Wednesday Bolts – 11.23.11
The Basketball Jones put some photos of their time in OKC on Facebook. Check ’em out!
Royce takes a look at Kevin Durant’s lockout travels: “There’s a pretty good chance you saw Kevin Durant play some kind of sport this offseason. Which should be a little weird since A) the NBA is locked out and B) he’s a basketball player. But Durant had to get his sporting fix somehow. XBox just wasn’t cutting it anymore, I guess.Besides playing in basically every basketball event he could, including your Saturday morning rec league (probably), he even went and played flag football with a Twitter follower. I guess the question is: What’s next? Golf? Dodgeball? Wall-ball after school behind the playground? As long as there’s no NBA season, there’s really no telling where he might show up next. Maybe Germany. Maybe Israel. Maybe your driveway. If you bounce it, he will come. Or something like that.”

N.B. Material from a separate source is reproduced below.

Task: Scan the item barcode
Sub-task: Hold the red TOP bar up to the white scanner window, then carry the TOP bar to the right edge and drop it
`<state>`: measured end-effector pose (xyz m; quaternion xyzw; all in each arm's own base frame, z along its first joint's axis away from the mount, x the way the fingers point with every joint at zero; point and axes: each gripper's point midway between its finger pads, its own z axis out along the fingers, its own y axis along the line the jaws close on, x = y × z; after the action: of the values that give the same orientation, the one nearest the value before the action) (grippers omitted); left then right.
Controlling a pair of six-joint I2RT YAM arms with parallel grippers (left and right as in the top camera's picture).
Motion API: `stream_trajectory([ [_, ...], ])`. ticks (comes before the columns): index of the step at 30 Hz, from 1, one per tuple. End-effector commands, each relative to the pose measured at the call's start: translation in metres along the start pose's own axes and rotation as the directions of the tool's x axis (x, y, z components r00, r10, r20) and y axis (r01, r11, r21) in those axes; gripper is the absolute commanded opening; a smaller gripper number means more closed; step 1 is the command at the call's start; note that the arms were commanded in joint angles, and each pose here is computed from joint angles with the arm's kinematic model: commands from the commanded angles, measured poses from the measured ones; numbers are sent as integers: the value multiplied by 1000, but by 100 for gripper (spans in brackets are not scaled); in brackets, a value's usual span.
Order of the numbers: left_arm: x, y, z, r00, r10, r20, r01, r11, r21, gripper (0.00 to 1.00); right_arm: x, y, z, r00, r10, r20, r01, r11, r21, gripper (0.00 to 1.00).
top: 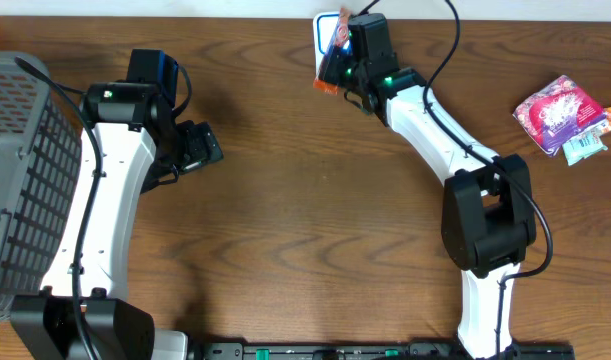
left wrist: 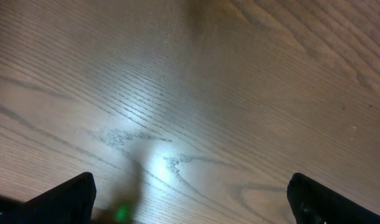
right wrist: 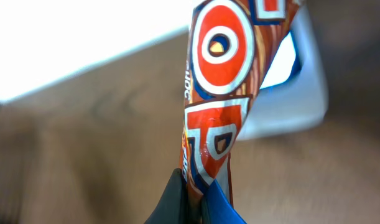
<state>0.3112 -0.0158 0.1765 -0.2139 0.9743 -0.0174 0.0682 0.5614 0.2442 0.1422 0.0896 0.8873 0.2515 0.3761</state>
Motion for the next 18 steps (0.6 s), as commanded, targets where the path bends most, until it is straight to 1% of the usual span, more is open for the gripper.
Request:
stream_trajectory([
  [1,-1,3,2,1000,11,-1,-11,1000,-14,98,-39,-1,-8,985,-84,153,75,995,59,1],
  [5,-1,3,2,1000,11,-1,-11,1000,-14,98,-53,-5,-6,977,-80,199,71,996,49,1],
  [8,-1,3,2,1000,11,-1,-11,1000,-14,98,-55,-18,-2,977,-71,200,60,996,65,1],
  [12,-1,3,2,1000,11,-1,-11,1000,-14,98,-48,-32,10,984,-69,164,60,996,60,1],
  [15,-1,3,2,1000,11,-1,-11,1000,-14,98,-42,-31,15,987,-88,137,84,996,36,1],
  [18,-1,3,2,1000,11,-1,-11,1000,-14,98,-37,-22,16,983,-141,116,142,990,-7,1],
])
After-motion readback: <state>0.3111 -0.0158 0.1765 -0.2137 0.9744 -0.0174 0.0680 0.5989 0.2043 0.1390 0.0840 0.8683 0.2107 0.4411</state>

Oklahoma City Mayor Mick Cornett thinks the players have a pretty good deal: “Oklahoma City Mayor Mick Cornett said NBA players need to recognize a good deal when they see one. “I think the players have to, at some point, come to a conclusion that this may not be as good a deal as they had, but it’s still a pretty good deal,” Cornett said in an interview with HoopsWorld concerning the NBA lockout, which on Tuesday reached Day 145. “The owners, to a certain extent, do think in business terms. We all want to pretend it’s a sport, but it is definitely a sport played inside a business. And the owners, who run the business, say the business model is broken and it’s got to be corrected.”
Hunter expects court to mediate NBA lawsuit: “Union executive director Billy Hunter said Tuesday he expected that a Minnesota magistrate judge would mediate the players’ lawsuit against the NBA, as the court did in the NFL’s labor dispute.Hunter specifically mentioned U.S. Magistrate Judge Arthur Boylan, the court-appointed mediator in the NFL talks. Boylan is not the magistrate assigned to the NBA antitrust suit, although the district judge has the discretion to appoint a different magistrate to mediate.”

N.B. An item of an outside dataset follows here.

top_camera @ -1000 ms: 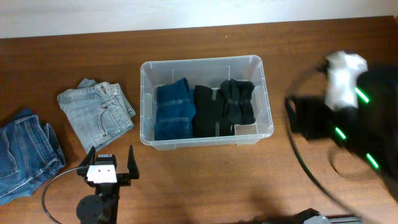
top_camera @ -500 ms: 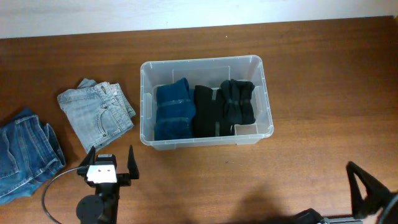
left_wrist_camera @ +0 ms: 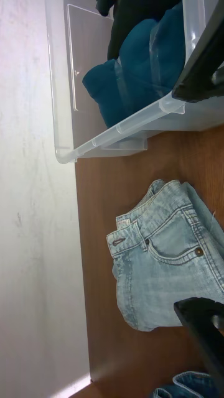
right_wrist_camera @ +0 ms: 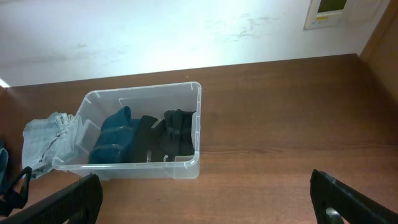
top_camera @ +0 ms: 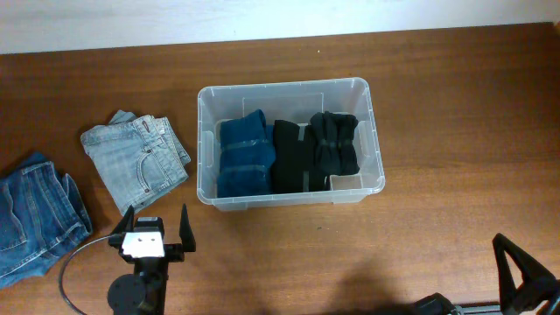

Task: Pack container
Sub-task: 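Move the left gripper to the folded light-blue jeans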

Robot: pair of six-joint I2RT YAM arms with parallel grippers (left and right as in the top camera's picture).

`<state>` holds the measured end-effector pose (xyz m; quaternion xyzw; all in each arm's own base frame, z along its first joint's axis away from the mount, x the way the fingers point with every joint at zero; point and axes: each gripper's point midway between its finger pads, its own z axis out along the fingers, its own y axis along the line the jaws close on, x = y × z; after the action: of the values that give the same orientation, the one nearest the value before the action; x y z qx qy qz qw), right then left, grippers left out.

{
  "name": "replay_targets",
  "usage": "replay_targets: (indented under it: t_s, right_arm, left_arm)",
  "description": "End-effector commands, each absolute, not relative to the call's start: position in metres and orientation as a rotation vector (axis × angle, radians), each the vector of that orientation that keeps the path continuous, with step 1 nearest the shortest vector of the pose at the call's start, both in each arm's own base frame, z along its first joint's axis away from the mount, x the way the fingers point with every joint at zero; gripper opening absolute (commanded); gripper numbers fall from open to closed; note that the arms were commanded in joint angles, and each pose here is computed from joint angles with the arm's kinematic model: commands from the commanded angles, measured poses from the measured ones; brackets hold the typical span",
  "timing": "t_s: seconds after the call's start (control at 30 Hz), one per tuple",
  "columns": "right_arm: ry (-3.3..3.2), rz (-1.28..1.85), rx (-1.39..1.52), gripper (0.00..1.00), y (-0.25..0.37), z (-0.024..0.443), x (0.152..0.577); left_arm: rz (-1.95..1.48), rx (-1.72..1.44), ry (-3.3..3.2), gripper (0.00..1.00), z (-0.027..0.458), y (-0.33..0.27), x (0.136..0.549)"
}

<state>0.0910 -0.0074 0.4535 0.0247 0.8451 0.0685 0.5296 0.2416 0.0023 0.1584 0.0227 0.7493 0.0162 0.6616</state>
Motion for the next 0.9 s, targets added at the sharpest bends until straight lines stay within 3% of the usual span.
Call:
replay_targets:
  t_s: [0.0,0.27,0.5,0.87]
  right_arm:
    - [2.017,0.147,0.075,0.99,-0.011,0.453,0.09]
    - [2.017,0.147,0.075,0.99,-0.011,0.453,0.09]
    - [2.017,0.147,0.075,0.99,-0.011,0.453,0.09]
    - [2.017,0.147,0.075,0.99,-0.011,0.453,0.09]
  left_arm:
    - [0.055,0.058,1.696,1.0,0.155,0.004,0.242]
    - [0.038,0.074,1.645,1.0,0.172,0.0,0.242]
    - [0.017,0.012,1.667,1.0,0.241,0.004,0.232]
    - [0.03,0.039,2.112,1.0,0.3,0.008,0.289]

The NBA’s nuclear winter: “We’re in yet another NBA-less week of November, and the labor talks between the players and owners took an ugly turn last week when the NBPA dissolved its union and players filed antitrust suits. With a lawsuit already pending in New York between the owners and the players, we have now officially moved from the sometimes-contentious collective bargaining phase to always-contentious litigation period. And, instead of battling over BRI and salary-cap exceptions, the players and owners, represented by some of the best litigators and antitrust lawyers in the country, will now battle over labor exemptions and antitrust violations.”